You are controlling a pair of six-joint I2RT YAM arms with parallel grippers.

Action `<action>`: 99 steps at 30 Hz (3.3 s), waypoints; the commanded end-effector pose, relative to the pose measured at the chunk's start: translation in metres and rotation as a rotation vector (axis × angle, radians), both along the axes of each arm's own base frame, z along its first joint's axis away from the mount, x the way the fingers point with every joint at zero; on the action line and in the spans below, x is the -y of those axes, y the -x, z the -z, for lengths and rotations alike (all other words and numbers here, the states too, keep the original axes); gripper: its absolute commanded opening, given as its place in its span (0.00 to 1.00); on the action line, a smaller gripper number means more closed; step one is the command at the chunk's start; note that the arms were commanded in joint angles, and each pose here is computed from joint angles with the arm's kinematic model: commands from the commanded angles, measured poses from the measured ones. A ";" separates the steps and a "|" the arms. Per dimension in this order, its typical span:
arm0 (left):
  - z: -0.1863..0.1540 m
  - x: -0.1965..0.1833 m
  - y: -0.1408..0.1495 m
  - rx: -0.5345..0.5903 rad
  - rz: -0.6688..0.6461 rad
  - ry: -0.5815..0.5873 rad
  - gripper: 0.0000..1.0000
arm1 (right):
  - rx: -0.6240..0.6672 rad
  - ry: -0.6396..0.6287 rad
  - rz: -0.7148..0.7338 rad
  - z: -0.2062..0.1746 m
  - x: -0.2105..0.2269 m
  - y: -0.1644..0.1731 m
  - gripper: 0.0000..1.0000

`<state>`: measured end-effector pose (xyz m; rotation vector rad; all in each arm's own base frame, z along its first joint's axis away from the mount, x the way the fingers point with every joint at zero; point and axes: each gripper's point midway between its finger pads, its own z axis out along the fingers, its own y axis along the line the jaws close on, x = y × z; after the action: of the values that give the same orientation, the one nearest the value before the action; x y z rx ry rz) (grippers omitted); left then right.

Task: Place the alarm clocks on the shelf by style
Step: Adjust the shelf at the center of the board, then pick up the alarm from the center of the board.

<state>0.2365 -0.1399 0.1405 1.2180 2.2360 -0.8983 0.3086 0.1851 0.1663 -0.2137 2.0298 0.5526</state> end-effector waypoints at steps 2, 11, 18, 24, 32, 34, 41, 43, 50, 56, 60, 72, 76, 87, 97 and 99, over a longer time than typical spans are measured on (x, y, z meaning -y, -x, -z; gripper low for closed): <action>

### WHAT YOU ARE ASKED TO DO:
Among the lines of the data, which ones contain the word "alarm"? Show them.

### RESULT BELOW:
Task: Place the alarm clocks on the shelf by style
Step: Adjust the shelf at the center of the board, then pick up the alarm from the center of the board.

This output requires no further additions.